▸ **DIRECTIONS FOR THIS TASK**: Copy out each line below containing "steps".

START DATA EXCERPT

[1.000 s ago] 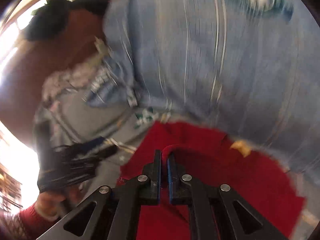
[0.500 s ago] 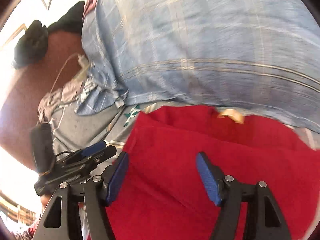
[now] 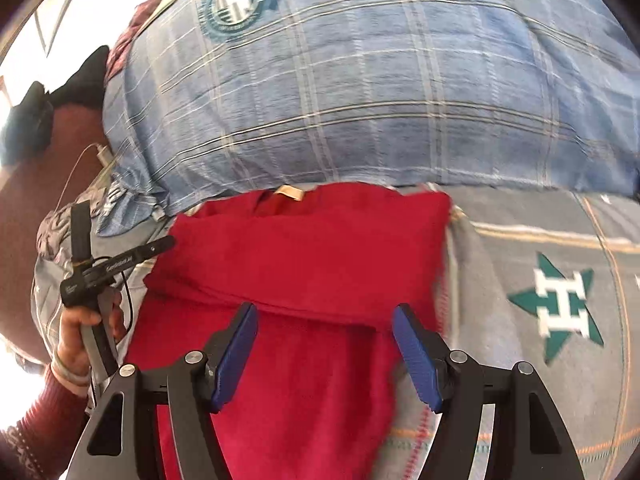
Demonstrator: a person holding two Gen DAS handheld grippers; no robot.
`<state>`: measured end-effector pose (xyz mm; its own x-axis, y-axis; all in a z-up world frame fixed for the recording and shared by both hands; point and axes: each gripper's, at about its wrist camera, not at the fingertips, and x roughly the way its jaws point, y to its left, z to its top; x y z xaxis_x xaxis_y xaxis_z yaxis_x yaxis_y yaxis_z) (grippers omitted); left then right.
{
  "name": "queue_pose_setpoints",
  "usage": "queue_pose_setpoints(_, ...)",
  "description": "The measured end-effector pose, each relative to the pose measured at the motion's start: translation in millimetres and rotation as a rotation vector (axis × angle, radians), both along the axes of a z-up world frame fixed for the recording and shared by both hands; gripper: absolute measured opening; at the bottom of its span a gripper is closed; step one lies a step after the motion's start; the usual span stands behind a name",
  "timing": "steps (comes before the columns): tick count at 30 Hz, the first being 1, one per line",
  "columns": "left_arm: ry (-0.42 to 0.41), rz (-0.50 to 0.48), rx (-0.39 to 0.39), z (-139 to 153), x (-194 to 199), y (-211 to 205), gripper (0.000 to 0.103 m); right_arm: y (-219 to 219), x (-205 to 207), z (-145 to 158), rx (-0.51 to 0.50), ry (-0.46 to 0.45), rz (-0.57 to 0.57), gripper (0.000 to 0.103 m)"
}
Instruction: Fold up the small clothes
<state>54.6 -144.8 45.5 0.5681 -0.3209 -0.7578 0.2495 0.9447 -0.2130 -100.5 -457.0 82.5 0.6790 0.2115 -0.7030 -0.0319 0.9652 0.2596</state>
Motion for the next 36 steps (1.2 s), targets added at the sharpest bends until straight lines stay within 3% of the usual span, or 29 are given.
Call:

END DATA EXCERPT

▸ **TASK ANSWER**:
  "timing": "steps (comes before the columns): tick count at 30 Hz, the first being 1, one per line",
Motion for the next 36 steps (1.2 s), targets added at the sharpest bends until straight lines stay within 3% of the usual span, or 29 are given.

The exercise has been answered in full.